ML packages can be a double-edged sword when implemented without a well-defined strategy. Alok GUpta, Head of Data and DoorDash, shared that their strategy when starting their ML journey was to start with as few ML packages as possible. To do that, they defined a scope and a list of metrics on which they evaluated ML packaged. They knew that their requirements can be met using deep learning and tree-based methods. With this in mind, they’ve done a bake-off between a range of packages and evaluated them on speed, level of customization, and performance. They’ve selected a total of two packages, one for deep learning, and another for tree-based methods.

Common and Project-Specific MLOps Challenges

The panelists shared that every machine learning project will face challenges, some of them being common across industries and projects, while others are specific to the technology that’s being developed. Common ML project challenges can be, for example, ensuring compliance with industry regulations and setting up adequate governance policies for the project. Another common challenge is the data workflow, such as data collection and annotation. Oftentimes, data quality lands to be the sole responsibility of the engineering team, when it should be the responsibility of the whole organization, to ensure quality assurance in the end-to-end process.

Other challenges are project-specific. For example, DoorDash found that it has had challenges to get the online features and offline features to agree. This is because a model trained with cleaned and sanitized data, which is much higher quality than real-world and real-time data. As such, the company had to re-code features of their prediction algorithm to produce adequate results when exposed to real-world, messy data.

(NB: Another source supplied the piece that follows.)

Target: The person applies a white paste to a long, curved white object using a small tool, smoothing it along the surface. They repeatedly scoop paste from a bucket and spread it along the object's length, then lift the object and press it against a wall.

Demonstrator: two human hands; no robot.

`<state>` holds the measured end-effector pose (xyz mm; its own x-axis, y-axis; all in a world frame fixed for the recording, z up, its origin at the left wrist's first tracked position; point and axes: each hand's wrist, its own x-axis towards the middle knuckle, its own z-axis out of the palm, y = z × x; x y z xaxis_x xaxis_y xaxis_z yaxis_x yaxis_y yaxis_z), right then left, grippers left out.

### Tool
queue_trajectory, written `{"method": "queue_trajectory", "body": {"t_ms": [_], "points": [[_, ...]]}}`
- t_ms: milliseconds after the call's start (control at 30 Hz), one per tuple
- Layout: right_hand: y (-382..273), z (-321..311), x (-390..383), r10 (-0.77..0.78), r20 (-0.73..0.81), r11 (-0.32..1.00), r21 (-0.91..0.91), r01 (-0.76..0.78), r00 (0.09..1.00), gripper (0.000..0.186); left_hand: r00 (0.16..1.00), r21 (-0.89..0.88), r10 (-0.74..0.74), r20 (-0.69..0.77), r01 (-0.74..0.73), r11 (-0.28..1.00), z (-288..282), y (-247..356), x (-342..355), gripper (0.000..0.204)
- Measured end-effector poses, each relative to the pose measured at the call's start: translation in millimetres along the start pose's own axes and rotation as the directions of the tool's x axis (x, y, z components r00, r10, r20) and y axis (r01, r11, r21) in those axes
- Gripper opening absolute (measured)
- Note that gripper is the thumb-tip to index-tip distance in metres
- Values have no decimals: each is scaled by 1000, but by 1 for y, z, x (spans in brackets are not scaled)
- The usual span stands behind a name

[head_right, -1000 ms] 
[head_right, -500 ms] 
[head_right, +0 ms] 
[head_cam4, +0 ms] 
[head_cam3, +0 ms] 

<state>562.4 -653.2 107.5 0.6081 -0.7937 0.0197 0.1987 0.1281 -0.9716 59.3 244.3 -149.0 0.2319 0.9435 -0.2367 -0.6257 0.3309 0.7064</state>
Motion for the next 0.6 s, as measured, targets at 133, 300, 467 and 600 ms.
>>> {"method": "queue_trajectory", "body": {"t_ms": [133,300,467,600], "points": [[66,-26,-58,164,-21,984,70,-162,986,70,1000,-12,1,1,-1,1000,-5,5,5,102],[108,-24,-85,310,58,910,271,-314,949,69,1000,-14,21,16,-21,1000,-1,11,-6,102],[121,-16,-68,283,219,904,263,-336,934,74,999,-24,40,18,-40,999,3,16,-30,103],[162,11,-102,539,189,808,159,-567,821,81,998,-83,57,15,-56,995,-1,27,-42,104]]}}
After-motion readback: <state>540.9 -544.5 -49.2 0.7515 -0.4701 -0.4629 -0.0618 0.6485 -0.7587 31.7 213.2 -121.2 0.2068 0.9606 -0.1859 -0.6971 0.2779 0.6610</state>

On the flipside, Alok Gupta also highlighted how easily predictable demand forecasting can be. In their use case for food delivery, factors such as events, sports events, concerts, time of day, and location offer a very high level of insights that enable them to accurately predict demand.

“The power comes from the data, and the more predictive data you can get, the better features you can achieve”
– Alok Gupta, Head of Data at DoorDash

Monitoring and Visibility for MLOps

All three panelists said that monitoring and visibility is one of the most important tips for data scientists and engineers when developing a ML model. Monitoring constantly evaluates the model’s performance and produces reports to highlight issues or anomalies. Changes in performance should be monitored at various time intervals, as some changes may be very obvious step changes in day-to-day timeframes, while others can only be observed when looking over months.

The other side to monitoring is visibility, and more specifically, visibility of the end-to-end data workflow. Understanding the data sources and the ETL pipelines can highlight the point of failure in the data workflow in case of quality issues.